It seems like a bad idea to me, too, as it does to most physicians who operate on feet. But warnings from doctors haven’t discouraged women (and some men) from getting their feet remade so they’ll look better in sandals or fit into shoes with very high heels that they shouldn’t be wearing in the first place.
These cosmetic procedures include adding fat taken from the abdomen to the bottom of the foot and injecting Restylane, a hyaluronic acid gel more commonly used to smooth wrinkles and folds on the face. The goal is to give your sole more cushioning so that you can stand up more comfortably in high heels. Some women are requesting liposuction to slim the appearance of the feet. Another procedure is narrowing feet by trimming bunions. (Bunions can be very painful and there are more than 100 procedures to deal with them, but bunion surgery is recommended only when these bony protrusions cause severe pain or inflammation that limits daily activities.) I’ve read that some women are even requesting the amputation of their little toes and the shortening of other toes.

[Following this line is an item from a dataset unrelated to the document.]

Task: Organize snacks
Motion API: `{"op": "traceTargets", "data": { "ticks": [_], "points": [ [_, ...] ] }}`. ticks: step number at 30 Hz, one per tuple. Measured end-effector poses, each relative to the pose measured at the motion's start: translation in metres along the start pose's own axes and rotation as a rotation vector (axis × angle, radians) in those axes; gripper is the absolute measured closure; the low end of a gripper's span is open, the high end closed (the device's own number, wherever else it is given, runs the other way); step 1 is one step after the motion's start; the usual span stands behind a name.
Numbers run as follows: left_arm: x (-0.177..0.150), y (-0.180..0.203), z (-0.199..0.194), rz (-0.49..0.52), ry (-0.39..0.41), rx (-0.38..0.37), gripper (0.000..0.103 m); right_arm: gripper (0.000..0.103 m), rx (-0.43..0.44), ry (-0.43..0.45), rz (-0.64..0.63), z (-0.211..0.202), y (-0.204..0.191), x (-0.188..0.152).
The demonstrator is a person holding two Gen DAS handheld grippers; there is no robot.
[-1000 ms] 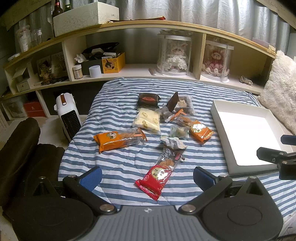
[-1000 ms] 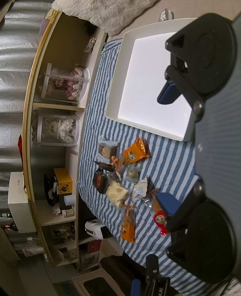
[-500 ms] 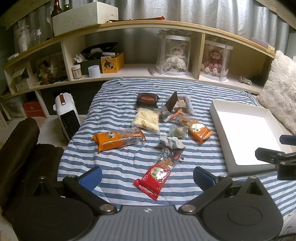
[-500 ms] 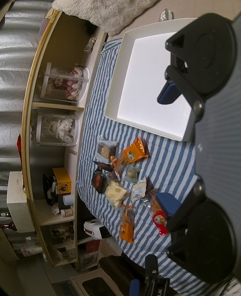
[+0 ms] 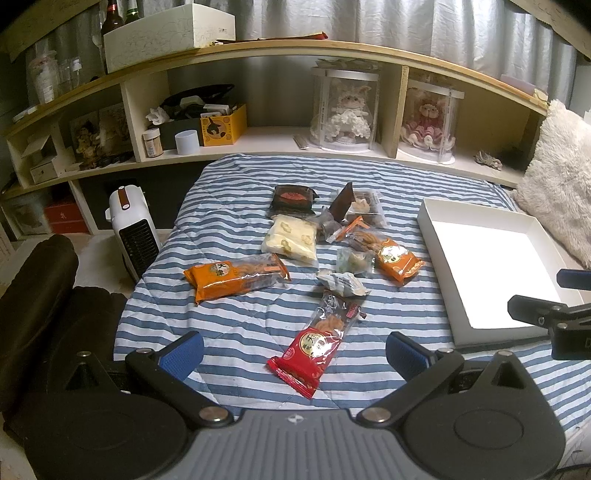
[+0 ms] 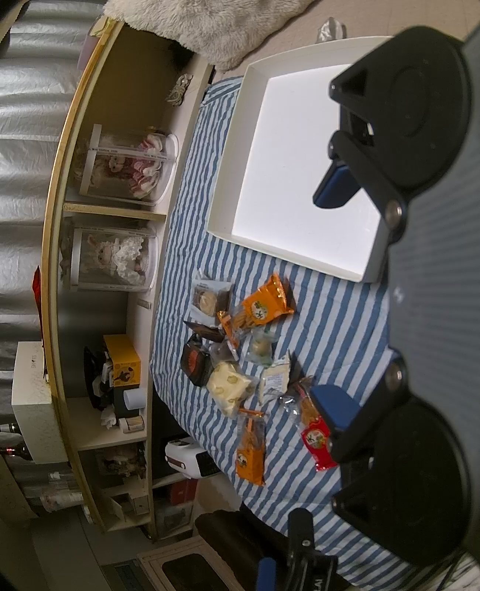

These operations can be expensive, with prices ranging from $500 or more for adding padding to the bottom of the feet to $5,000 and more for bunion surgery. As with other types of cosmetic surgery, health insurance doesn’t cover the cost, although it does cover bunion surgery deemed medically necessary. Anyone considering cosmetic foot surgery should be aware that it is not risk-free. In addition to the usual risks of surgery, which include infections and problems with anesthesia, cosmetic foot surgery carries the additional possible complications of nerve damage, as well as the formation of scar tissue that can make feet less attractive than they were prior to surgery.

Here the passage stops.